TASK DESCRIPTION
Could you repeat every line below exactly, skipping the images?

________________________

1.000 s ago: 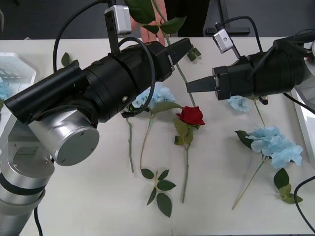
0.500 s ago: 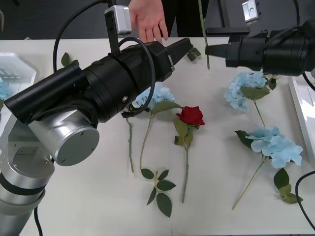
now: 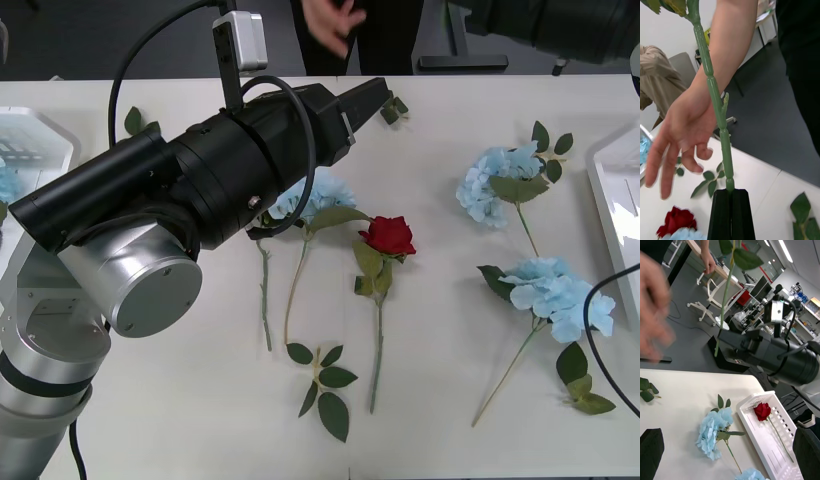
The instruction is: Place the red flowers into the right box and the blue flowers into the left box. If a person shows an open palm, hand one flower to the person first, then continue sorting.
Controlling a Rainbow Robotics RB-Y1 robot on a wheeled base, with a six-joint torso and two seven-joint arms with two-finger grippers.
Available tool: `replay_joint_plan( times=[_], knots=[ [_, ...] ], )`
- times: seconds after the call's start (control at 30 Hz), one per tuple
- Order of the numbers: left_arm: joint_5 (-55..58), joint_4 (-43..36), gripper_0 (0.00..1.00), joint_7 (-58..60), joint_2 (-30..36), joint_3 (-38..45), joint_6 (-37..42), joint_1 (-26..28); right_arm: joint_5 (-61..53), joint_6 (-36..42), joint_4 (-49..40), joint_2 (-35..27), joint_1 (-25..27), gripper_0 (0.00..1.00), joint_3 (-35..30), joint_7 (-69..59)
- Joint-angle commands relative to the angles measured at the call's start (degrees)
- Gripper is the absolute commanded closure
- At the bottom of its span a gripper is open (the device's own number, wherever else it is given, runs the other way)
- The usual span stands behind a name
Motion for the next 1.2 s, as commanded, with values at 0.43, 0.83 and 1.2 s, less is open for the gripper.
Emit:
replay_joint_plan(
  times=[0.43,0.83,1.2],
  knots=[
    [-0.4,-0.8,0.0,-1.3,0.0,-1.0,-1.0,-2.3,0.8,-14.5,1.0,3.7,-9.4,1.0,6.9,8.5],
    [-0.4,-0.8,0.0,-1.3,0.0,-1.0,-1.0,-2.3,1.0,-14.0,1.0,3.7,-9.3,1.0,7.1,9.0],
    [-0.4,-0.8,0.0,-1.3,0.0,-1.0,-1.0,-2.3,2.6,-13.9,1.0,3.7,-9.3,0.09,7.1,10.1]
  ],
)
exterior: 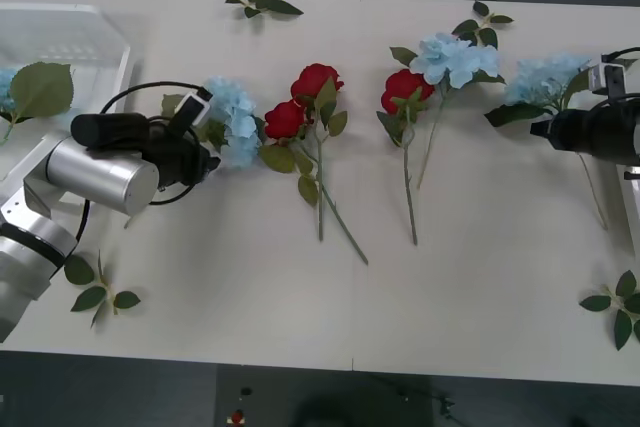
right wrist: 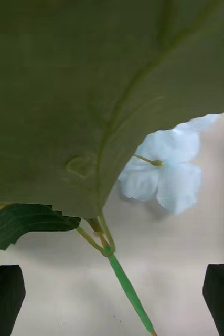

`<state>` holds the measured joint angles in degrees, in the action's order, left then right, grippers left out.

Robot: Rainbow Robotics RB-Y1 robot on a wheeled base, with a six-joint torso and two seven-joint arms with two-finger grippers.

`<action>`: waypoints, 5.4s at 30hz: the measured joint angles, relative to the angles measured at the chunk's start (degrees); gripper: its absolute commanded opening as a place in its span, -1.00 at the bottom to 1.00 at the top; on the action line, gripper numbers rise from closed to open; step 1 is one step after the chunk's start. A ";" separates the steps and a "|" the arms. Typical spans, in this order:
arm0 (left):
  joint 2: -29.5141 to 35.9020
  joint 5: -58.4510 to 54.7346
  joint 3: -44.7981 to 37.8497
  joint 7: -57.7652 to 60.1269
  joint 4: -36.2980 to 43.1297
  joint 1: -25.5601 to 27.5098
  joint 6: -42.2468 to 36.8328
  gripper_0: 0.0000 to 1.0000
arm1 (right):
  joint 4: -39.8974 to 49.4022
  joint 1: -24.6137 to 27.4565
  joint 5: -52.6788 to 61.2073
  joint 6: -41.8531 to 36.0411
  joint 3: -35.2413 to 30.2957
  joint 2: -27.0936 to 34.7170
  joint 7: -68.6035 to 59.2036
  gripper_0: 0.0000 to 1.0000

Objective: Put the red flowers into the right box and the blue flowers into the left box

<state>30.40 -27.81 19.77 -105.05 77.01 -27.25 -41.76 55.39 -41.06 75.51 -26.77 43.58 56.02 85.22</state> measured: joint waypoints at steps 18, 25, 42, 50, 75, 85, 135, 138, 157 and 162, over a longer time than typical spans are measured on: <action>-0.47 0.40 -2.15 -1.96 0.76 0.00 0.01 -1.00 | -6.17 -3.81 -2.96 1.11 0.00 -5.97 1.57 -1.00; 1.72 -2.07 -9.03 -1.96 8.63 0.01 0.01 -1.00 | -6.01 -3.81 -2.95 1.22 0.00 -5.85 1.57 -1.00; 9.09 -8.63 -37.29 -2.75 17.13 11.97 0.01 -1.00 | 19.12 15.42 23.70 -27.00 -39.14 2.40 28.44 -1.00; 9.79 -8.85 -44.54 -2.75 17.12 18.62 0.01 -0.78 | 22.97 17.63 44.93 -30.90 -37.99 2.81 55.88 -1.00; 9.73 -36.79 -29.21 -5.55 24.51 15.17 -10.74 1.00 | 38.86 13.68 48.04 -14.57 -25.79 -10.21 67.76 -1.00; 1.40 -66.55 -23.67 -43.29 13.34 12.63 -13.75 1.00 | 33.09 4.12 50.95 -11.25 -18.02 -15.19 67.78 -1.00; -21.94 -78.39 -9.86 -51.92 -2.69 1.04 -12.48 -1.00 | 31.27 0.49 53.11 -14.67 -17.64 -17.50 67.72 -1.00; -21.94 -78.39 -9.86 -51.92 -2.70 1.04 -12.05 -1.00 | 31.27 0.49 53.11 -14.67 -17.64 -17.50 67.69 -1.00; -19.03 -81.35 -9.95 -51.92 -2.72 1.04 -11.13 -1.00 | 31.26 0.49 53.11 -14.76 -17.64 -17.50 66.29 1.00; -15.58 -85.69 -12.17 -51.92 -2.77 1.42 -11.13 -1.00 | 31.26 0.49 53.11 -14.81 -17.63 -17.50 66.26 1.00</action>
<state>14.81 -113.50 7.60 -156.96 74.24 -25.83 -52.89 86.66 -40.57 128.62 -41.58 25.95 38.52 151.48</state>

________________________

SOLUTION FOR THIS PROBLEM
1.000 s ago: 
0.500 s ago: 
now: 
The instruction is: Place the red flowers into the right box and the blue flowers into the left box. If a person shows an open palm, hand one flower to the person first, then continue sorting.
Controlling a Rainbow Robotics RB-Y1 robot on a wheeled base, with a six-joint torso and two seven-joint arms with two-finger grippers.
Available tool: `replay_joint_plan( times=[_], knots=[ [_, ...] ], )`
- times: seconds after the call's start (control at 30 Hz), one per tuple
- Order of the numbers: left_arm: joint_5 (-55..58), joint_4 (-43..36), gripper_0 (0.00..1.00), joint_7 (-58..60), joint_2 (-30..36), joint_3 (-38..45), joint_6 (-37..42), joint_1 (-26..28); right_arm: joint_5 (-61..53), joint_6 (-36..42), joint_4 (-49..40), joint_2 (-35..27), joint_1 (-25..27), gripper_0 (0.00..1.00), joint_3 (-35..30), joint_7 (-69..59)
- Joint-angle commands relative to the angles measured at the call's start (degrees)
- Gripper is the absolute commanded closure
- At the bottom of its span a gripper is open (the device's own number, wherever else it is given, runs the other way)
- The usual span stands behind a name
Motion for the next 1.2 s, as commanded, with values at 0.43, 0.83 and 1.2 s, less is open for the gripper.
Emit:
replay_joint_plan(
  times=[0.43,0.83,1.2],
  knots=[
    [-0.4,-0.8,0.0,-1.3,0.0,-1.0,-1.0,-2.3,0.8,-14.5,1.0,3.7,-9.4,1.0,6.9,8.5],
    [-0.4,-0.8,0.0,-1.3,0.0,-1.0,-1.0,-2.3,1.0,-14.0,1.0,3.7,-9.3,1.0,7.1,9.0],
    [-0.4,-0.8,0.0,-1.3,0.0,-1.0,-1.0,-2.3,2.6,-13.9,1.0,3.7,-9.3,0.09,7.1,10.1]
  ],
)
exterior: 
right wrist: 

`<state>` holds the measured joint angles in degrees, in the action's order, left then right, grippers left out.

Robot: Rainbow Robotics RB-Y1 robot on a wheeled base, with a six-joint torso and two seven-joint arms with two-finger grippers.

`<action>`: waypoints, 5.4s at 30hz: the measured joint angles, relative to the angles measured at the chunk's start (degrees); gripper: its absolute commanded opening as a place in its span, -1.00 at the bottom to 1.00 at the top; on the action line, gripper numbers rise from closed to open; step 1 is one step after the chunk's start. A ";" separates the steps and a "|" the arms. Typical spans, in this order:
arm0 (left):
  joint 2: -29.5141 to 35.9020
  joint 5: -58.4510 to 54.7346
  joint 3: -44.7981 to 37.8497
  joint 7: -57.7652 to 60.1269
  joint 4: -36.2980 to 43.1297
  joint 1: -25.5601 to 27.5098
  joint 6: -42.2468 to 36.8328
  gripper_0: 0.0000 to 1.0000
arm1 (right):
  joint 4: -39.8974 to 49.4022
  joint 1: -24.6137 to 27.4565
  joint 5: -52.6788 to 61.2073
  joint 6: -41.8531 to 36.0411
  joint 3: -35.2413 to 30.2957
  joint 2: -27.0936 to 34.7170
  joint 7: -68.6035 to 59.2036
  gripper_0: 0.0000 to 1.0000

Objective: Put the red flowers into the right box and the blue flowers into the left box

<state>30.40 -27.81 19.77 -105.05 77.01 -27.25 -41.76 55.39 -41.06 75.51 -26.77 43.58 56.02 85.22</state> measured: joint waypoints at steps 18, 25, 42, 50, 75, 85, 135, 138, 157 and 162, over a longer time than typical spans are measured on: <action>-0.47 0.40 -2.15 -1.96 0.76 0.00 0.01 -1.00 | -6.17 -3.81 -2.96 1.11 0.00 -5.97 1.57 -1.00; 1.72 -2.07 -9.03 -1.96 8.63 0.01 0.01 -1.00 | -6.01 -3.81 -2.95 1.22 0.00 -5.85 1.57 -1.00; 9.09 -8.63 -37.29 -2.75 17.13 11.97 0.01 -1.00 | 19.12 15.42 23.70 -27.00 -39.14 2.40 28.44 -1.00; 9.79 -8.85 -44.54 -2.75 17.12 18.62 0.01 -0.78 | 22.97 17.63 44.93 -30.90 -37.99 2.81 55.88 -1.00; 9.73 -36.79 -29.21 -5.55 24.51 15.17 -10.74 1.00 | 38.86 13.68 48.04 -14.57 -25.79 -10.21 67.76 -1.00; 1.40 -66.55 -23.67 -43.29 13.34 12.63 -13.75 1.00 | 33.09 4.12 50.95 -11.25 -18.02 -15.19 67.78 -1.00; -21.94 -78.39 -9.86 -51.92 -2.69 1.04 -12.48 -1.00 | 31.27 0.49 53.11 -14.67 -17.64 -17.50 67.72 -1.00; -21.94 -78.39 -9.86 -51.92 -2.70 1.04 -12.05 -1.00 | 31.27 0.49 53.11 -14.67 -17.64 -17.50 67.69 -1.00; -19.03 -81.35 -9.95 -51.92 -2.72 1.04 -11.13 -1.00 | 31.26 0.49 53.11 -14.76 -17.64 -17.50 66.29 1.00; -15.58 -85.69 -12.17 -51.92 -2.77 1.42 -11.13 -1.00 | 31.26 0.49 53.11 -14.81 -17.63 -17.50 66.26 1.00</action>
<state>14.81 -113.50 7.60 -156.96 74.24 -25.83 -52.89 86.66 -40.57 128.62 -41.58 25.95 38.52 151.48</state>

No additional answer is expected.